Mining fungal genomic diversity for novel biomass deconstruction enzymes
Jonathan Walton, Zhuoliang Ye, Binglao (Crystal) Li, Yun Zheng*, Dina Jabbour, Reginald Storms*, and Melissa Borrusch, DOE Great Lakes Bioenergy Research Center and DOE Plant Research Lab, Michigan State University, E. Lansing MI 48824 USA, and *Department of Biology, Concordia University, Montreal, Canada
Enzymatic conversion of lignocellulosic materials to fermentable sugars is a limiting step in the production of biofuels. Approaches to produce better enzyme cocktails include identification of new accessory enzymes or better versions of existing enzymes.
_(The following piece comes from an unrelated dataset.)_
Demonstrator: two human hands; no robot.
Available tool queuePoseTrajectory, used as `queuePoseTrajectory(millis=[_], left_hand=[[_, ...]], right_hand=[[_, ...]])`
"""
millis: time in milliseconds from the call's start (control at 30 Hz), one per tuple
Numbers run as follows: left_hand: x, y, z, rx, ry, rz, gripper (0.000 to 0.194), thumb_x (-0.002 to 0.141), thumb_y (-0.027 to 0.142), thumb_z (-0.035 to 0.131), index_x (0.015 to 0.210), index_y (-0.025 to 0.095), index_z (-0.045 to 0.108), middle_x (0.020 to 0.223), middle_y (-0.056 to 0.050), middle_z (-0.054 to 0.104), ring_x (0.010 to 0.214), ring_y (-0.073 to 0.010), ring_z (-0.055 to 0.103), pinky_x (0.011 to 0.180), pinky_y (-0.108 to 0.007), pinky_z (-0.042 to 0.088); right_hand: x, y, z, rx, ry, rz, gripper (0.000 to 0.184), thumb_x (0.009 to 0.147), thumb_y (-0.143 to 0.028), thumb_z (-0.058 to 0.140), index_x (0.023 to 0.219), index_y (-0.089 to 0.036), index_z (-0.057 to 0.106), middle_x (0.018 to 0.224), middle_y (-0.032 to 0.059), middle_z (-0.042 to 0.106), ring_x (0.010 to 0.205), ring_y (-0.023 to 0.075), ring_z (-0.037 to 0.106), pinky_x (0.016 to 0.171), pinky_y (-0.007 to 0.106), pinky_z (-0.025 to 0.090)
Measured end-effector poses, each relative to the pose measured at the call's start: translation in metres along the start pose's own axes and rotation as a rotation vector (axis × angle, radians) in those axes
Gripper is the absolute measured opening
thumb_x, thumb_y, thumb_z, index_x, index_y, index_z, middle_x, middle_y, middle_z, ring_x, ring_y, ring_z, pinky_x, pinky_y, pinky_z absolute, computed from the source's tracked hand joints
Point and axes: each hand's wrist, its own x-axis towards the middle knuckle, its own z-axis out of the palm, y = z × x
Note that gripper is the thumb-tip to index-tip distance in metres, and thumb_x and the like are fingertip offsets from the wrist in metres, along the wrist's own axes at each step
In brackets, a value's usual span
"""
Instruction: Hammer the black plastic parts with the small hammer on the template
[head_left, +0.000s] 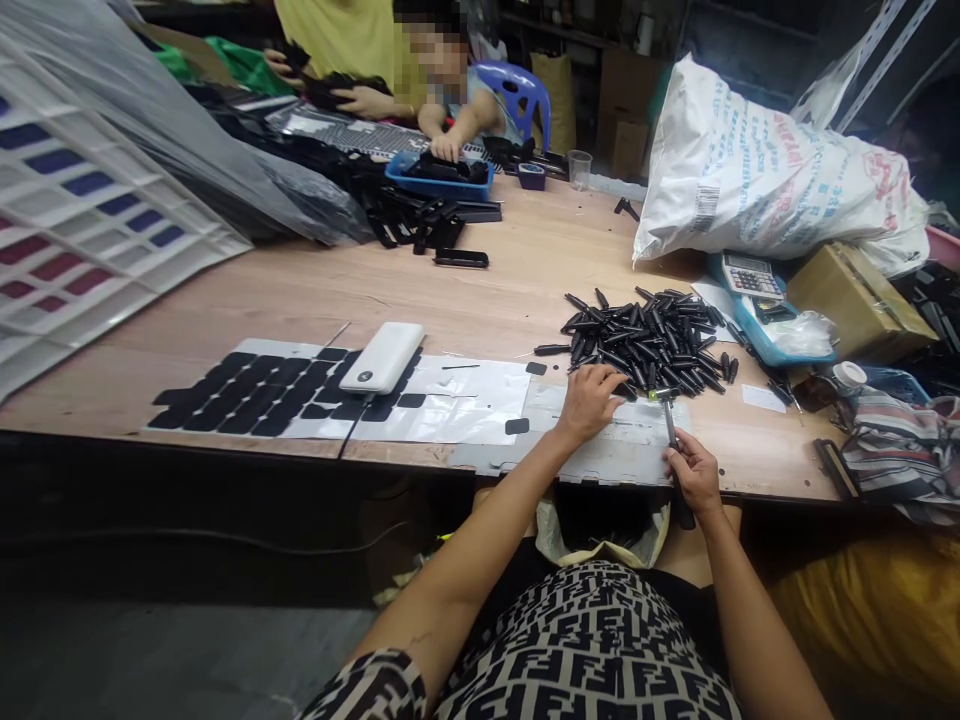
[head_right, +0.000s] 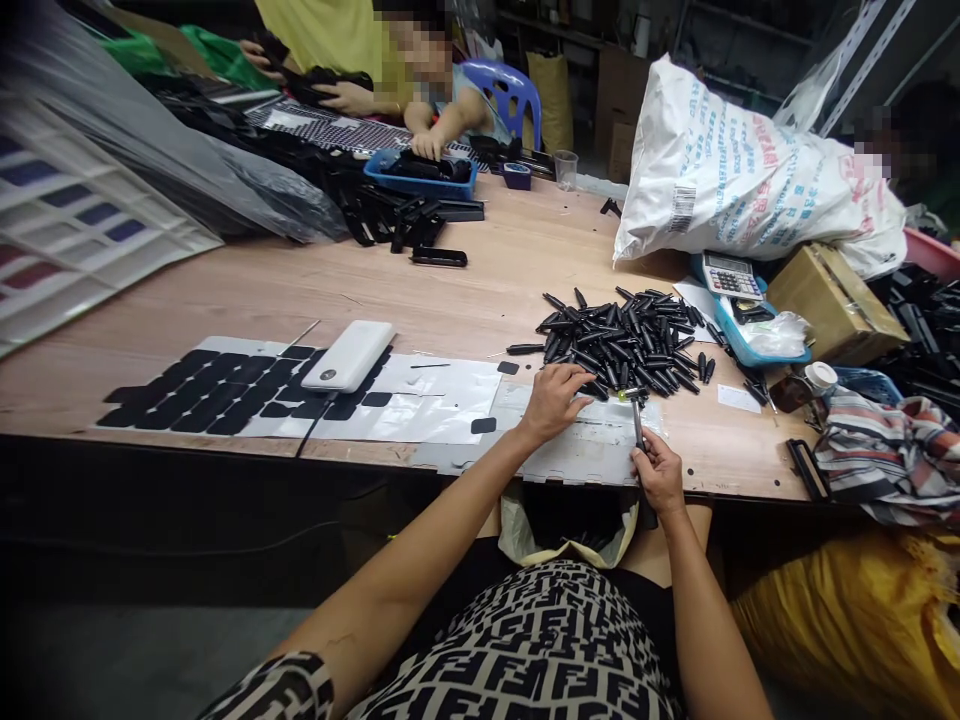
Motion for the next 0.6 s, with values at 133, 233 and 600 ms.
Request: queuePoseTrajectory(millis=[133, 233, 600], left_hand=[[0.030, -0.014, 0.015, 0.117, -0.041, 0.104, 0.033, 0.078, 0.020, 0.074, 0.109, 0.026, 0.071, 0.131, -0.010, 0.054, 0.124, -0.0304, 0.043, 0.105, -0.046, 0.035], [0.027, -0.016, 0.019, 0.137, -0.025, 0.134, 0.025, 0.077, 0.019, 0.075, 0.101, 0.024, 0.072, 0.131, -0.010, 0.054, 0.125, -0.0307, 0.041, 0.105, -0.046, 0.033], [-0.025, -0.018, 0.024, -0.160, -0.138, -0.118, 0.025, 0.083, 0.041, 0.071, 0.103, 0.027, 0.076, 0.091, -0.003, 0.064, 0.093, -0.0208, 0.052, 0.086, -0.037, 0.040]], right_hand=[[0.000, -0.001, 0.000, 0.002, 0.009, 0.007, 0.056, 0.080, -0.042, 0.066, 0.127, -0.013, 0.060, 0.078, 0.0013, 0.063, 0.052, 0.0095, 0.053, 0.045, 0.022, 0.045], [0.000, -0.001, 0.001, 0.007, 0.013, 0.009, 0.056, 0.081, -0.041, 0.065, 0.129, -0.012, 0.059, 0.079, 0.0017, 0.063, 0.052, 0.0097, 0.054, 0.044, 0.022, 0.044], [0.000, 0.000, 0.001, -0.023, 0.001, -0.014, 0.055, 0.082, -0.041, 0.064, 0.129, -0.013, 0.060, 0.079, 0.0014, 0.062, 0.055, 0.0094, 0.054, 0.045, 0.021, 0.045]])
Extracts of the thermophilic fungus Sporotrichum thermophile gave synergistic release of glucose (Glc) and xylose (Xyl) from corn stover when combined with an 8-component synthetic cocktail of enzymes from Trichoderma reesei. The enhancing factor was identified as endo-β1,4- glucanase (StCel5A). This enzyme differs from the T. reesei Cel5A (TrCel5A) in having broader substrate range, which might account for its superiority. Another approach that takes advantage of fungal diversity is to seek enzymes that are lacking from T. reesei. For example, this fungus lacks secreted α-xylosidase, without which it cannot release free Glc and Xyl from xyloglucan, the major hemicellulose in many plants. An α-xylosidase from A. niger enhanced fermentable sugar yields by T. reesei cocktails from xyloglucan-containing cell wall preparations. In a third approach, we have identified cellulases from novel fungi that perform better at high pH (8-9) than those from T. reesei. Such enzymes could prove to be more compatible with alkaline pretreatments and allow more flexibility in an industrial setting.